*** Material provided

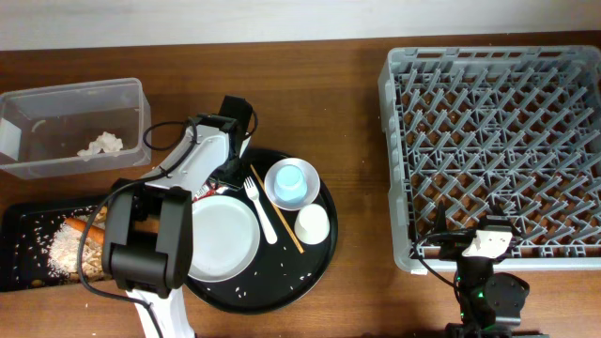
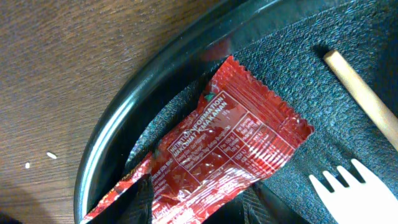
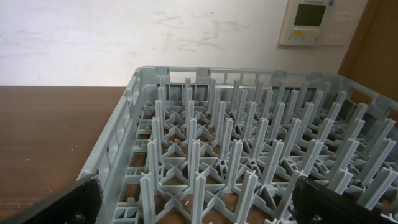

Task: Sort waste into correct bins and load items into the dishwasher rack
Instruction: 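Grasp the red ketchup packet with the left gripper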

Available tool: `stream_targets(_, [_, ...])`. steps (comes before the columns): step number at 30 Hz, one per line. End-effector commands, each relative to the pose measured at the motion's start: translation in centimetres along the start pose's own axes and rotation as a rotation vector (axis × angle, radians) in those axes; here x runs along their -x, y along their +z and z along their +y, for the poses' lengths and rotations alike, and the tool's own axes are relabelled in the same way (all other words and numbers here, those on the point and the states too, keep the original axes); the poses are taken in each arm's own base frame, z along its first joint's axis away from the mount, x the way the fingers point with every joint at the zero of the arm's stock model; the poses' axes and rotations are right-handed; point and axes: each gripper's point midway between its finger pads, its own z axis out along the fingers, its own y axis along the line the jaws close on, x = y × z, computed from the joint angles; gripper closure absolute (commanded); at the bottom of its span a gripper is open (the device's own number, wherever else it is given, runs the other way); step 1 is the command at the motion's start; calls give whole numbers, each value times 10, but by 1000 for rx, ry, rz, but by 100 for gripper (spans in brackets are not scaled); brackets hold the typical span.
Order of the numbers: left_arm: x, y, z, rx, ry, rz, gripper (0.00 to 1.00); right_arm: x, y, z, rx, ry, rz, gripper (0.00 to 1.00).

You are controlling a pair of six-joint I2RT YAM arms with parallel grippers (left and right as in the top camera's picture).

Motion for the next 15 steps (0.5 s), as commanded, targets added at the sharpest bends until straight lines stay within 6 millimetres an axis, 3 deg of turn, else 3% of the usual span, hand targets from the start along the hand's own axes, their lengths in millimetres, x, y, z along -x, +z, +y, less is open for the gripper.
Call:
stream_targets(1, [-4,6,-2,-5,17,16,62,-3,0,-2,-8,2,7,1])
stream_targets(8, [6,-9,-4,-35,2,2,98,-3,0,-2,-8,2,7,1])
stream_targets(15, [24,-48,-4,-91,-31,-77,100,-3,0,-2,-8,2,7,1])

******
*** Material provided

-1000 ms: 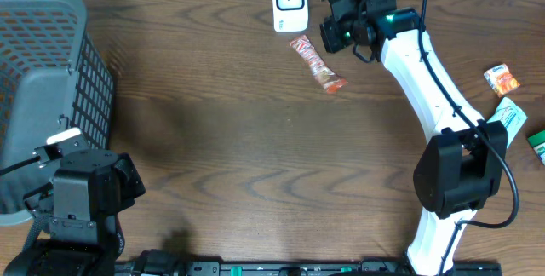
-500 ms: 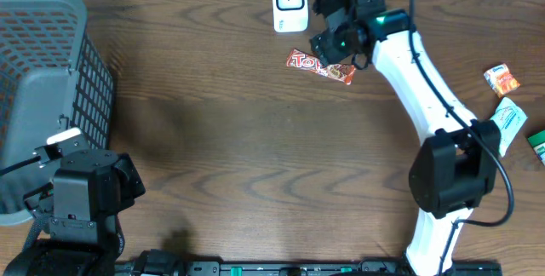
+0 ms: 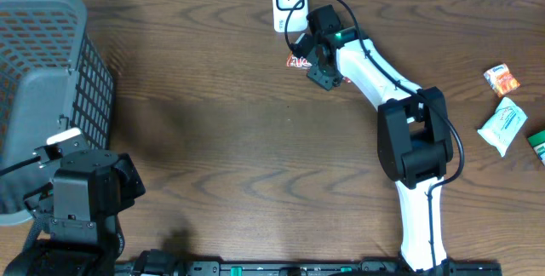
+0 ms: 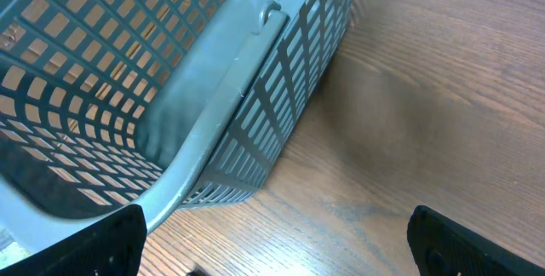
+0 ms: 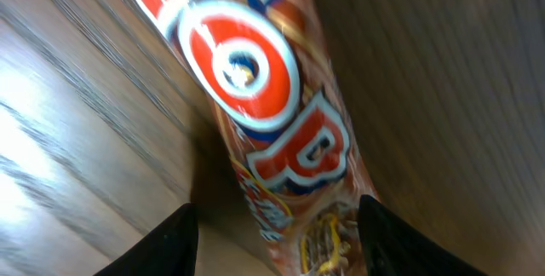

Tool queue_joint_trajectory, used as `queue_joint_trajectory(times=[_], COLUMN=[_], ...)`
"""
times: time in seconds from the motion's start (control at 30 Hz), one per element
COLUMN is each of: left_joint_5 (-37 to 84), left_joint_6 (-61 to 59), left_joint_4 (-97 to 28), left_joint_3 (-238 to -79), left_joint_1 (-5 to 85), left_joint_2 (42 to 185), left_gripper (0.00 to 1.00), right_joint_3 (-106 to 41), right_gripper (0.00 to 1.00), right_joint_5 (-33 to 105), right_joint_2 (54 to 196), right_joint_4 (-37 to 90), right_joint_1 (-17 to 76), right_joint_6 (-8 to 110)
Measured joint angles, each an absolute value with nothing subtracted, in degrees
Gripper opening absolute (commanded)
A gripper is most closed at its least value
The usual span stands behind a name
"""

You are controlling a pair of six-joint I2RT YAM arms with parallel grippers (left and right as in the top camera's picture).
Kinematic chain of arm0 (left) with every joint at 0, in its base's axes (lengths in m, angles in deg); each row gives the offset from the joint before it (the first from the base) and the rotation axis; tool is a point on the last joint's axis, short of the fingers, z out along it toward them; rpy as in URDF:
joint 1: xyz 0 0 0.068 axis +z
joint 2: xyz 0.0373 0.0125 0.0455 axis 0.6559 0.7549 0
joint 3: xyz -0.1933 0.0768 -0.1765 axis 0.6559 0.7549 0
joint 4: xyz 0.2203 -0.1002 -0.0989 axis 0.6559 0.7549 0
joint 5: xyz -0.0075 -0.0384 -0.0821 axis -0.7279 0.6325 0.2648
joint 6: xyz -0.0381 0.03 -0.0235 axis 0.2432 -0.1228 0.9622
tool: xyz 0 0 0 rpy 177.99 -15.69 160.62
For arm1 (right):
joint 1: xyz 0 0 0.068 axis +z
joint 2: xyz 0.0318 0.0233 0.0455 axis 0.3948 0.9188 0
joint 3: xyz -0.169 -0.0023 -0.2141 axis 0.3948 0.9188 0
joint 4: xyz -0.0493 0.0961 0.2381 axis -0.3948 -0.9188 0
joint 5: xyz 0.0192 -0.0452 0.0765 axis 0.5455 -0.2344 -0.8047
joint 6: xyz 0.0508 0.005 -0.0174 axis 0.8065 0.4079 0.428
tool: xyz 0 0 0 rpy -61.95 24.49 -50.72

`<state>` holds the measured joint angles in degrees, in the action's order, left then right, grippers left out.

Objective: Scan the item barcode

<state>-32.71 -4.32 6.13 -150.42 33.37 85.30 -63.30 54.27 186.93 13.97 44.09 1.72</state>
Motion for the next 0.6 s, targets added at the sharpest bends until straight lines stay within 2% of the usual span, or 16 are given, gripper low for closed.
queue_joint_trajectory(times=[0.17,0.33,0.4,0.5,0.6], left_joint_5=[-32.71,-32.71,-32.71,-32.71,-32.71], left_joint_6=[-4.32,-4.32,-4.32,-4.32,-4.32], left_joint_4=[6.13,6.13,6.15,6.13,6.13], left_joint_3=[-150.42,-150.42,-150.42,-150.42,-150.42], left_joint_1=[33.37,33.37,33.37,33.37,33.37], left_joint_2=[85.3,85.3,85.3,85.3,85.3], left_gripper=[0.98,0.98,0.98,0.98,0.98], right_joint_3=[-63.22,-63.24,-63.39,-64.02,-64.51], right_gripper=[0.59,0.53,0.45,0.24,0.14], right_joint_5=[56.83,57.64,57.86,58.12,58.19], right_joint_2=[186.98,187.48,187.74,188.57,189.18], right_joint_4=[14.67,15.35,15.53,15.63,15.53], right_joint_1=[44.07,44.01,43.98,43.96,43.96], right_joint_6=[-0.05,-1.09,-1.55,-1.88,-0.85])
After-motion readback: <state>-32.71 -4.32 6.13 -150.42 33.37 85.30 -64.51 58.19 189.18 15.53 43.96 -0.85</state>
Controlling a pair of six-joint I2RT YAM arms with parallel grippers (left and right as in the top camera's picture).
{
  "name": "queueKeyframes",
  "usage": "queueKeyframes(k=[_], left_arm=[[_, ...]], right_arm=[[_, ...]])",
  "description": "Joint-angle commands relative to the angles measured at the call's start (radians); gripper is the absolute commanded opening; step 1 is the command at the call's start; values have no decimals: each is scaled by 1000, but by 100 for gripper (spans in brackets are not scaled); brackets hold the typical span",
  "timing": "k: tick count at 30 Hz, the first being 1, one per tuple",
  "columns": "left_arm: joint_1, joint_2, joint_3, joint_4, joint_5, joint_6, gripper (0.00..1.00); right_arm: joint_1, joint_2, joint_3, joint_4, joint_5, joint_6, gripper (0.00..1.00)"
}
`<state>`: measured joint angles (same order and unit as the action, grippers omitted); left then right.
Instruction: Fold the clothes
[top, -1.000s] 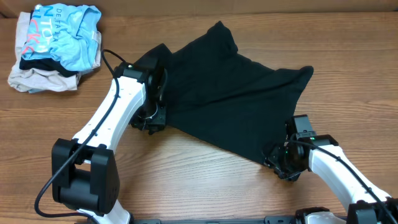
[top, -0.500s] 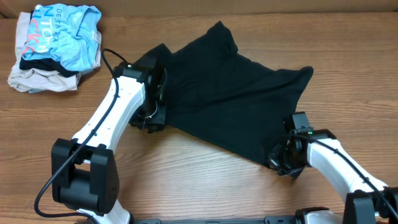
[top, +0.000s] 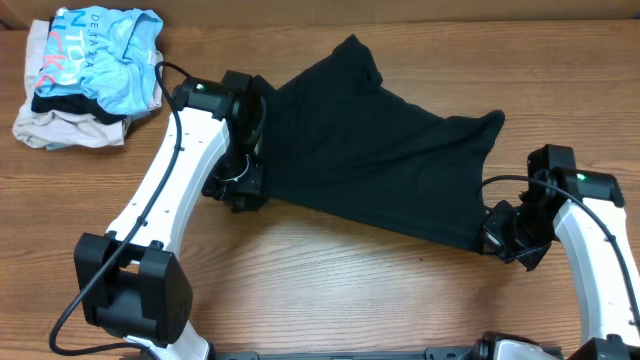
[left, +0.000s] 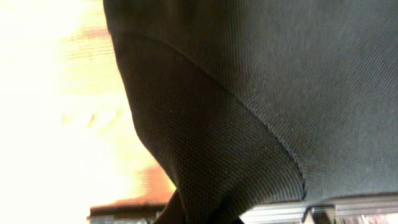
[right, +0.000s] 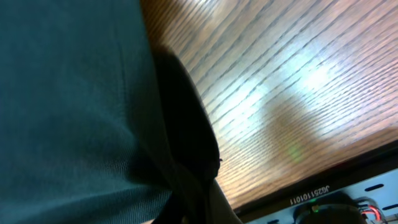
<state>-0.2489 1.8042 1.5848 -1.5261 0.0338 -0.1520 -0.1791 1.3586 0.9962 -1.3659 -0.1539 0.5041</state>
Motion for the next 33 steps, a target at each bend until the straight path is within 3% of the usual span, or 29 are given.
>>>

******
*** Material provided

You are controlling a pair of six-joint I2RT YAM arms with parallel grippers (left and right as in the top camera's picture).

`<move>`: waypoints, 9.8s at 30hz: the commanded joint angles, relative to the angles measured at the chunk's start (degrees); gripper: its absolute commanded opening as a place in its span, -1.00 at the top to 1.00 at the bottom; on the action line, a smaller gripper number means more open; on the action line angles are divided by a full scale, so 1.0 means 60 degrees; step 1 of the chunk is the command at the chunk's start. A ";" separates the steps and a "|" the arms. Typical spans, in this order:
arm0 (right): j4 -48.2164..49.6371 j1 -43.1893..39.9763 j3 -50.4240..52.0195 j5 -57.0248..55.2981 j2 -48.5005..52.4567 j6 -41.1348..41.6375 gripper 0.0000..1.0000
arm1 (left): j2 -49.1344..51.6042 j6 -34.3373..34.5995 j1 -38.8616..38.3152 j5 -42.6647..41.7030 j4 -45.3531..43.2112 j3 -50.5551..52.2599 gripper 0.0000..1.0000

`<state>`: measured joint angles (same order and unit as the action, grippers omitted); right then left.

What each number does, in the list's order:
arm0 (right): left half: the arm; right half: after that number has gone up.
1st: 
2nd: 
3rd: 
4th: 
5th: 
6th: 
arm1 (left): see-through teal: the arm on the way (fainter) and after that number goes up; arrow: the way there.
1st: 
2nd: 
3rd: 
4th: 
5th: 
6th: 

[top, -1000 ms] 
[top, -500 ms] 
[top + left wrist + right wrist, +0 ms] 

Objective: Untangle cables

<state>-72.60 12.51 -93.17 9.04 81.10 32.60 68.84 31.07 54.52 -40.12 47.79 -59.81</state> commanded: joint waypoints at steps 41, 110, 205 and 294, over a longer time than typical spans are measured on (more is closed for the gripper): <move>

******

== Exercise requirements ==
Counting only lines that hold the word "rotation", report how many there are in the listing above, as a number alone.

== Answer to this task ==
2